Considering his position behind the drumkit of one of the most influential bands of all time in Pink Floyd, Nick Mason isn’t one of the most well-known drummers around. Not intent on providing the kind of thunderous rhythm that say Keith Moon or John Bonham could, Mason’s style was more about the notes he didn’t play. It’s the kind of strategy that you hear jazz players talk about and it’s incredibly effective.
It’s the reason that when Mason was recently asked by NME to provide the song he can’t get out of his head, he simply couldn’t avoid picking out a Pink Floyd classic, largely because of the concentration he needed to record it back in 1979. It’s one of the band’s most famous tunes and is likely being milled around many people’s minds as we speak.
As part of a conversation, Pink Floyd drummer revealed a lot of other tracks which helped shape him too. That included the first song he fell in love with, Elvis Presley’s ‘Blue Suede Shoes’, the song “that takes him back to his teenage years” in Duane Eddy’s ‘Peter Gunn’ and the song he rediscovered during the 2020 lockdown, Family’s ‘Burlesque’. That said, the most revealing selection was ‘the one song he couldn’t get out of his head’.
That track was ‘Comfortably Numb’, a song which has gone on to typify Pink Floyd’s title as prog-rock kings. The song, found on their seminal album The Wall, has long been heralded as one of the band’s best and it’s clear Mason holds some affection for it too. However, the real reason he can’t get it out of his head is that he is still reliving recording it.
“If you’re recording in a studio, by the time you’ve finished the track, for the rest of that night you’re going to have it rowing through your brain endlessly,” recalled the drummer, hinting that it still hasn’t dislodged itself from his brain. “It doesn’t really matter whether it’s something you really like or something you’re just trying to find a drum part for.” It appears as though ‘Comfortably Numb’ was one of those songs.
“The opening verse of ‘Comfortably Numb’ has a very, very sparse drum part so you’re always trying to… not replay it exactly, but replay it with the same weight,” recalled Mason, with the unflinching words of an expert. “There are lots of beats missing from it, that’s one of the great things about it, it doesn’t immediately start up a pattern that continues throughout the whole piece.”
The song was famously constructed from an argument between Roger Waters and David Gilmour. In Mark Blake’s 2008 book Comfortably Numb: The Inside Story Of Pink Floyd, Gilmour confessed that the track arrived as “the last embers of mine and Roger’s ability to work collaboratively together.”
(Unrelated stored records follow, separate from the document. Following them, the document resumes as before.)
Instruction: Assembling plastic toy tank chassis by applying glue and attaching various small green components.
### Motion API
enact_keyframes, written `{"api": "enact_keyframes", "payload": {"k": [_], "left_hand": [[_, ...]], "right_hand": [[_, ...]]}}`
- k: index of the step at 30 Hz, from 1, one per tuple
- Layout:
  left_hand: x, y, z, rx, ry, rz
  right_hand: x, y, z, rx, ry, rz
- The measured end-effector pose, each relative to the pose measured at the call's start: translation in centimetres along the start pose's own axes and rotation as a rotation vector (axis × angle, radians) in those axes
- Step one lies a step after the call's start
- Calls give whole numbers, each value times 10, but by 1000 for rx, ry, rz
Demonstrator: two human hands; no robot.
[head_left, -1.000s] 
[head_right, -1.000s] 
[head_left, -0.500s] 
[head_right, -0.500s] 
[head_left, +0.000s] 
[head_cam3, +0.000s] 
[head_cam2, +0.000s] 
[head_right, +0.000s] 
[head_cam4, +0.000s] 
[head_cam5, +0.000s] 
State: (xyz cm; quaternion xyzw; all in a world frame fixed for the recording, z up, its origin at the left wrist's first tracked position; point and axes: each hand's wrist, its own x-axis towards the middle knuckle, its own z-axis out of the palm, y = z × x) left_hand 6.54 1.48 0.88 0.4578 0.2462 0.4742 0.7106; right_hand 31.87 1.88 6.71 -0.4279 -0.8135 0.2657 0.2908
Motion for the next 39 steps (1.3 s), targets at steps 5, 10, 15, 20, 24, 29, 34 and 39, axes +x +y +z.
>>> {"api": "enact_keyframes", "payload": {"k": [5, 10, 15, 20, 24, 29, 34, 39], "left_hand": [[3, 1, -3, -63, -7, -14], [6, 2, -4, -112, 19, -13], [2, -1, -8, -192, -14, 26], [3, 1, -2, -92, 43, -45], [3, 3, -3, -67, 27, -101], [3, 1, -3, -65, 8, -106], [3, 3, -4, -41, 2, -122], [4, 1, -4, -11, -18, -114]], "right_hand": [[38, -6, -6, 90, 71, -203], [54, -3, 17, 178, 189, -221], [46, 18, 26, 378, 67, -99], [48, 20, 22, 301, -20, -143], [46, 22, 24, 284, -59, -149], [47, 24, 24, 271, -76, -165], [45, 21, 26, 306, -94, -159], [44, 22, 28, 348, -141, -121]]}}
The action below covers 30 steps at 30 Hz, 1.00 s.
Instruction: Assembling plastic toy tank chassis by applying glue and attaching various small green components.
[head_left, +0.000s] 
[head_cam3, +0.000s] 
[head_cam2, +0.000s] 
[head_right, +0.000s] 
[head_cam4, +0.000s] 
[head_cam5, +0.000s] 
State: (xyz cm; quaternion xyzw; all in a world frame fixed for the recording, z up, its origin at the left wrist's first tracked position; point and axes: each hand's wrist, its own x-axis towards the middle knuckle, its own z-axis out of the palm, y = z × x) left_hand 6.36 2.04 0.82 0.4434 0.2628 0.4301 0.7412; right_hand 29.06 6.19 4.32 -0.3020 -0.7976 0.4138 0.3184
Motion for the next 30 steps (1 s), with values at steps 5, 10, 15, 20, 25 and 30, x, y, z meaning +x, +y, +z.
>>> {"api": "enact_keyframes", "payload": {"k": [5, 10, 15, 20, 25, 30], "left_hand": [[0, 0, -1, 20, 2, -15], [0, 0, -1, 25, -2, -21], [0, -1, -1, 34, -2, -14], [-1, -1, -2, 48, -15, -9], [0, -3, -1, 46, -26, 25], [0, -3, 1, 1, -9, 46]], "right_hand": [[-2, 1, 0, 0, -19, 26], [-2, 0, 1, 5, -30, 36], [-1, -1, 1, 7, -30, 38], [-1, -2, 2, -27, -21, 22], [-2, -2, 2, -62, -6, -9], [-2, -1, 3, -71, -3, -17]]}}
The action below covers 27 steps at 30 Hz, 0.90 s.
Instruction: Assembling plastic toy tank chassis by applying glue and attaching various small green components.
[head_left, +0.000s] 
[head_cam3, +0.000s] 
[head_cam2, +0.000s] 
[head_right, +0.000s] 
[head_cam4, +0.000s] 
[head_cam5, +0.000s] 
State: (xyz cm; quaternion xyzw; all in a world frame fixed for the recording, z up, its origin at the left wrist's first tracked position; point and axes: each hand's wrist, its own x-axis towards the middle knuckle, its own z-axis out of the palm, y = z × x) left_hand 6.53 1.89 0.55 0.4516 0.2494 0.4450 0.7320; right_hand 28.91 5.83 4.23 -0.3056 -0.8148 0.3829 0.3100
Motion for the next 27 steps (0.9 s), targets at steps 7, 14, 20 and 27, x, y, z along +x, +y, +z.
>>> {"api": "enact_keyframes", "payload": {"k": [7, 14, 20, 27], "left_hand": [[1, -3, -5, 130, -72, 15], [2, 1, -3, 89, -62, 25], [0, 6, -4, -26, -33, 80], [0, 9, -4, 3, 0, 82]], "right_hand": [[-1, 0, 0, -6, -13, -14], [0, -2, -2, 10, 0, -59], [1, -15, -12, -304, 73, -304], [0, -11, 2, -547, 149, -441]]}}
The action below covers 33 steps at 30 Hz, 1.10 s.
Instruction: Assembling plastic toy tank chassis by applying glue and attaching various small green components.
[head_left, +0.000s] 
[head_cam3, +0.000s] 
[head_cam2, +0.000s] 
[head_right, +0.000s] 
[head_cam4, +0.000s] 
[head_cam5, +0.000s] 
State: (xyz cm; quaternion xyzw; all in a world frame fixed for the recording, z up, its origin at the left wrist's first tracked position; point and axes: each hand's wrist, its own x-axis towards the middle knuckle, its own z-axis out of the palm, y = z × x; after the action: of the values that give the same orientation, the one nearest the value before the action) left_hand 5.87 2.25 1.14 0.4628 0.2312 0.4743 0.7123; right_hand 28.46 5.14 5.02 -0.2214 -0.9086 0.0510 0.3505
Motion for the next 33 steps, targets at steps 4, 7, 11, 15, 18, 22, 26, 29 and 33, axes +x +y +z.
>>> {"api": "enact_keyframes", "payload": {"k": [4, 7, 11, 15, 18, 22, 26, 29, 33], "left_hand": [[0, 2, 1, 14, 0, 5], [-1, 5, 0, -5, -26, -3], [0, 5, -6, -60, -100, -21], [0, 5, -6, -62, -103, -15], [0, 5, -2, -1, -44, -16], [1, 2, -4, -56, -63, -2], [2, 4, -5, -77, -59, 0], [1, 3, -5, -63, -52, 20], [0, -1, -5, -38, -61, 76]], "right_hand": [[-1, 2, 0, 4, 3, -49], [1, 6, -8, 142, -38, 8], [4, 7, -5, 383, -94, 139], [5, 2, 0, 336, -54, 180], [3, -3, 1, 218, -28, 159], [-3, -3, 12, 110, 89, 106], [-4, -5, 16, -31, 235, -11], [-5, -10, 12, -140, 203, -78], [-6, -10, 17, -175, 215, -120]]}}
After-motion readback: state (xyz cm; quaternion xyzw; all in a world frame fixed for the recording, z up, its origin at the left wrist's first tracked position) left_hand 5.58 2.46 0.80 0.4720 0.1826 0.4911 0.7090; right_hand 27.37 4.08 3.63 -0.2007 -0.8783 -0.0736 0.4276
Speaking with Absolute Radio back in 2011, Waters vividly recounted the fight that would provide us with a masterpiece of the highest calibre: “Dave and I, when we were in the South of France where we did most of the recording for The Wall, we had quite a serious disagreement about the recording of ‘Comfortably Numb’.”
He went on to add: “It’s probably one story where his memory and my memory are almost exactly the same. It was that we had made a rhythm track and I loved it and he thought it wasn’t precise enough rhythmically so re-cut the drum track and said ‘that’s better‘ so I went ‘no it’s not, I hate that‘.” Waters then continued: “It’s a very strange thing when you’re a musician and you work in these things, there are things to a Lehman which may seem like nothing that is really glaring and jarring. Though I did read that David said somewhere or other that if we listened to them both know we wouldn’t have been able to tell the difference.”
We know one man who might be able to tell the difference, Nick Mason. The song has been rolling around in his head for over forty years.